*PROMPT:*
From the line containing "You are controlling" to the line containing "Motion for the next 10" in the entries below, reproduce every line exactly, ends included. Nothing else belongs in the copy, and no pictures.

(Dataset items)
[Start of Attachment]

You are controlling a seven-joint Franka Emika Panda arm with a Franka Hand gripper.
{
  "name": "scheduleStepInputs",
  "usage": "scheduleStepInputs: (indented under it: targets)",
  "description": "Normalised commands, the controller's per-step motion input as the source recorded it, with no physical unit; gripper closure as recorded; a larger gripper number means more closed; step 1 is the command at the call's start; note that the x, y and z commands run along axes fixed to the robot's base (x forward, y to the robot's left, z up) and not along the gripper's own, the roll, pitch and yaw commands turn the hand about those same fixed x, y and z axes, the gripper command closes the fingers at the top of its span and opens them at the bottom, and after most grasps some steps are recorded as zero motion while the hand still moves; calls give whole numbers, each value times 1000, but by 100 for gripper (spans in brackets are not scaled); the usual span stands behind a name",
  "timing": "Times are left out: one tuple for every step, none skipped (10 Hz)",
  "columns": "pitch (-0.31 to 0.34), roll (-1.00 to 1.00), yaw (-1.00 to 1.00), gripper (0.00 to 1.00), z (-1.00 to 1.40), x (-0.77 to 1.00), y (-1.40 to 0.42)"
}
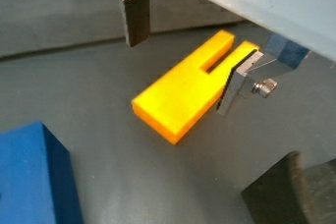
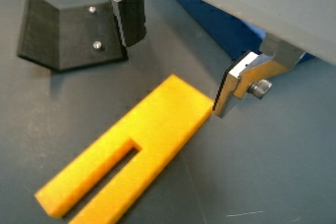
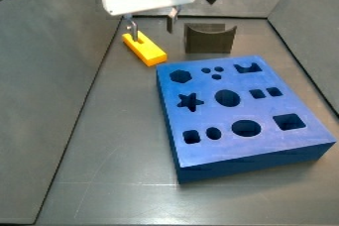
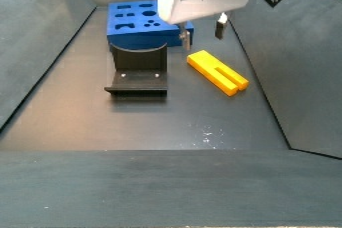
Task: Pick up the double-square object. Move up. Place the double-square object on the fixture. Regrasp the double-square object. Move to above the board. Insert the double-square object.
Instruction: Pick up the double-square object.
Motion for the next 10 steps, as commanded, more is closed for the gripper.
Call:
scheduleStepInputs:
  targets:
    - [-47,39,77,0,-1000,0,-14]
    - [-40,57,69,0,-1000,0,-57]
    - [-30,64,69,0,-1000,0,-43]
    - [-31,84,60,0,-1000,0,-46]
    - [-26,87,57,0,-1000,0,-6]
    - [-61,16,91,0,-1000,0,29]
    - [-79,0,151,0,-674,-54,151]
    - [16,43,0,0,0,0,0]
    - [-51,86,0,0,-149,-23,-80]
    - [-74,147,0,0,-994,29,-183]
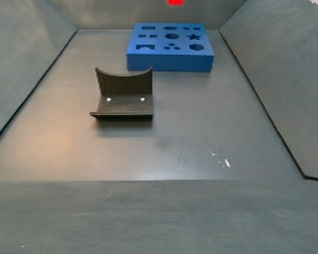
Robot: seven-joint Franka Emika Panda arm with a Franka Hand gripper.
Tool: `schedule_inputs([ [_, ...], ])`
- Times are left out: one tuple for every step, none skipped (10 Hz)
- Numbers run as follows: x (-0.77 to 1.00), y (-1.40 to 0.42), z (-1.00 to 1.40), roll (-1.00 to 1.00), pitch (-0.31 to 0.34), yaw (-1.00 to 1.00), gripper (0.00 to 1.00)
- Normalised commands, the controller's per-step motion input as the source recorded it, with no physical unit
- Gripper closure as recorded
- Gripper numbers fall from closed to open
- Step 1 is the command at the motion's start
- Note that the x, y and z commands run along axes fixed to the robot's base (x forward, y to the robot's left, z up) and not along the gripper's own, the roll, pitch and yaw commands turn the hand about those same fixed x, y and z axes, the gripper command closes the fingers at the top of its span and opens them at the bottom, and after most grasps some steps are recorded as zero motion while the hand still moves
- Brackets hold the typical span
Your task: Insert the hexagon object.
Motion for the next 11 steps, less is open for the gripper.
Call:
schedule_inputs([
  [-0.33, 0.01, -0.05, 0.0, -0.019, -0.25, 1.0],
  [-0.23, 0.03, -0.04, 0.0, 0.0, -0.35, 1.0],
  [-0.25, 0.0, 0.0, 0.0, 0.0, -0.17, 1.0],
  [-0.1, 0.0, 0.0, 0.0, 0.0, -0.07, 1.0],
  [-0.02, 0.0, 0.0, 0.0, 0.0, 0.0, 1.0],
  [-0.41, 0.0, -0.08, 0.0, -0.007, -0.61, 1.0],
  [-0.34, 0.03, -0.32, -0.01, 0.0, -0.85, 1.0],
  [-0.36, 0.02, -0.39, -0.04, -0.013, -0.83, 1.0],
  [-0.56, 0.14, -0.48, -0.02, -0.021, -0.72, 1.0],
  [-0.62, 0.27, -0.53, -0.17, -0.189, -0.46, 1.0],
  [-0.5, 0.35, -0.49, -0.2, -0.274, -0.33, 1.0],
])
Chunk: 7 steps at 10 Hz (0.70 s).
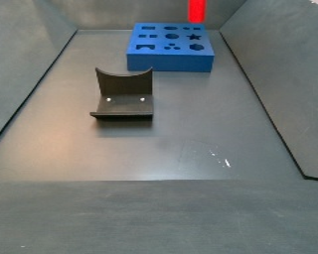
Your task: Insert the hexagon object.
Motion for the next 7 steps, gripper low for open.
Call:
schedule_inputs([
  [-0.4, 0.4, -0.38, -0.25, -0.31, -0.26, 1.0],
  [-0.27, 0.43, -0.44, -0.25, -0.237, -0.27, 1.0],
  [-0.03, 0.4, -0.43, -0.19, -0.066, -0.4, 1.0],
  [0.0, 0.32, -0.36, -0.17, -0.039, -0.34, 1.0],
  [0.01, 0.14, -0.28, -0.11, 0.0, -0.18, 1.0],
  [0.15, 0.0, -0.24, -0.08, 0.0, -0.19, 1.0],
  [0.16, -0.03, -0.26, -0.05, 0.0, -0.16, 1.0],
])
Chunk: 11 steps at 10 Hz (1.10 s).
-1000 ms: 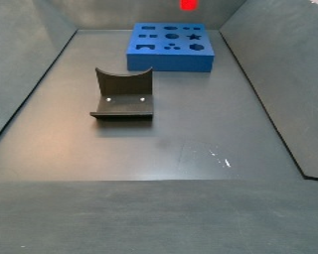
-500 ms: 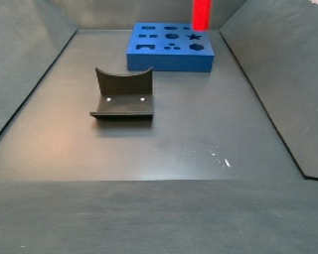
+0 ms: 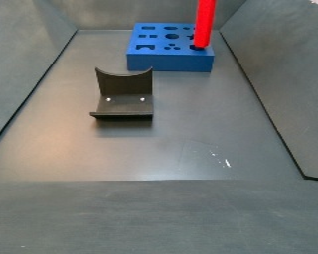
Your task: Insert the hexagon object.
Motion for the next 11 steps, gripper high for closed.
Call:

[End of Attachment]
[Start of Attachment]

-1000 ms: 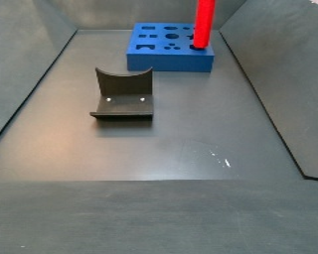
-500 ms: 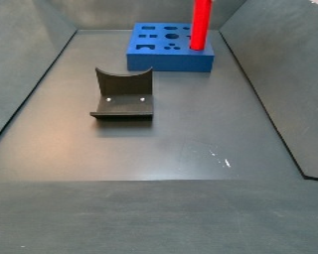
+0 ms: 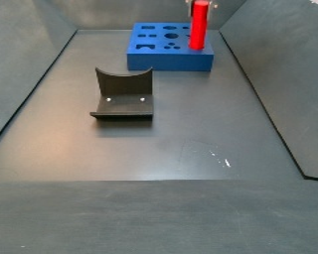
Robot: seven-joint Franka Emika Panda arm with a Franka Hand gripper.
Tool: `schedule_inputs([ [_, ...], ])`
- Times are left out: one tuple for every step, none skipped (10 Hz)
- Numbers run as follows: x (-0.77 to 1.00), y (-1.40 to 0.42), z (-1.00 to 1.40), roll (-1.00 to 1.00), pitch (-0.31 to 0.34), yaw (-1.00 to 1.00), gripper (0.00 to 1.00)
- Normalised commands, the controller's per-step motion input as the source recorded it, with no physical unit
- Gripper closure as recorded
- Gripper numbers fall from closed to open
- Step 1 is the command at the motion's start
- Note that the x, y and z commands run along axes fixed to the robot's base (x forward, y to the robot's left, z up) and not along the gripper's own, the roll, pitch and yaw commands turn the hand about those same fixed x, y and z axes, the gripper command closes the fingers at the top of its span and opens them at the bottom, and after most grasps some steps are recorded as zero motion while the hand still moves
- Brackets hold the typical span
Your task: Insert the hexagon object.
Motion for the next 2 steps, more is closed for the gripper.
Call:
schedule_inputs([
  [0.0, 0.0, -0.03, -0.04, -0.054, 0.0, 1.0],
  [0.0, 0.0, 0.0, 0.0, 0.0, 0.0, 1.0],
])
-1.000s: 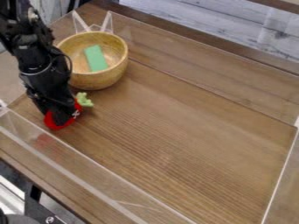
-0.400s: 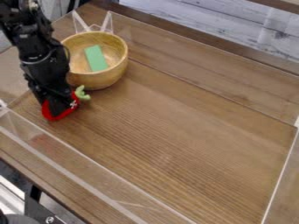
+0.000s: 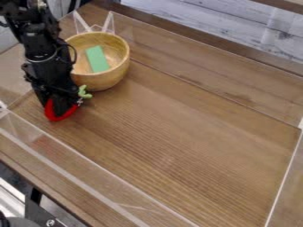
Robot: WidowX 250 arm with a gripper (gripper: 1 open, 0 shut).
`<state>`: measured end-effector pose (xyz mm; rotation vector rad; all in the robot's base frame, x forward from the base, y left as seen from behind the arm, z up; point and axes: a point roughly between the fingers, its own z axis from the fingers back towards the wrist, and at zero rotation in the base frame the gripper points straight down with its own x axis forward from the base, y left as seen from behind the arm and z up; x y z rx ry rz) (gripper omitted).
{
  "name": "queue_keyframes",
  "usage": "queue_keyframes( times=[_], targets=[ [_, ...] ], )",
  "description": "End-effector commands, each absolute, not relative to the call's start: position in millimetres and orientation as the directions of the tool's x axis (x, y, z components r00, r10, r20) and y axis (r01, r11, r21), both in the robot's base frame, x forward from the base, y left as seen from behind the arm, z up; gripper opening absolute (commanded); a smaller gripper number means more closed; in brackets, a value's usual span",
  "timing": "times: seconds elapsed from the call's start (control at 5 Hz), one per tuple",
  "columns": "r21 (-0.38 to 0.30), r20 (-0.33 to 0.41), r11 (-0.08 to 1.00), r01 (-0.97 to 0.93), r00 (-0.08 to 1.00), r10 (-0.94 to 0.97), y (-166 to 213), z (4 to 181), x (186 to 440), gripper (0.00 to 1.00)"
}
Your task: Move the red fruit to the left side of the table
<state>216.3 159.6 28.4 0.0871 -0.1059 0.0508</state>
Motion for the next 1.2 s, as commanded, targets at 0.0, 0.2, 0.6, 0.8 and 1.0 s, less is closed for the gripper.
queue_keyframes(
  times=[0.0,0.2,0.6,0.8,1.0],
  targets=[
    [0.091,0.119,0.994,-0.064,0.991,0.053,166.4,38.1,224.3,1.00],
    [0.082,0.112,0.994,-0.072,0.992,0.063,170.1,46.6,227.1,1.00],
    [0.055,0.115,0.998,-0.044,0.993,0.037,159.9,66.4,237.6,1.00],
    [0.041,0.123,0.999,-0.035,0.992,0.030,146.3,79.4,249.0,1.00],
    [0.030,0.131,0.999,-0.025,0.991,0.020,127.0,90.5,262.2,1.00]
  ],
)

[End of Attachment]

*WRITTEN ANSWER:*
You are controlling a seven-joint Franka Emika Panda arm with a Franka Hand gripper.
{
  "name": "scheduleStepInputs",
  "usage": "scheduleStepInputs: (indented under it: targets)",
  "description": "Normalised commands, the controller's per-step motion input as the source recorded it, with no physical unit; gripper closure as recorded; a larger gripper number means more closed; step 1 is the command at the call's start; note that the x, y and z commands run along axes fixed to the robot's base (x forward, y to the robot's left, z up) and not along the gripper's own, the roll, pitch and yaw commands turn the hand about those same fixed x, y and z axes, the gripper command closes the fingers at the top of its span and opens them at the bottom, and after most grasps some steps are recorded as zero motion while the hand still moves; calls give whole numbers, each value times 1000, but by 100 for gripper (spans in brackets are not scaled); the usual span stands behind a name",
  "timing": "Times are left out: one tuple for every step, none skipped (10 Hz)",
  "columns": "pitch (-0.31 to 0.34), roll (-1.00 to 1.00), yaw (-1.00 to 1.00), gripper (0.00 to 1.00), z (-1.00 to 1.40), x (-0.77 to 1.00), y (-1.40 to 0.42)"
}
Task: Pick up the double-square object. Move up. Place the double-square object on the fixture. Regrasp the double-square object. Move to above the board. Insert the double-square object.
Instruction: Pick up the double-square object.
Motion for the next 10 steps, as commanded, more is closed for the gripper.

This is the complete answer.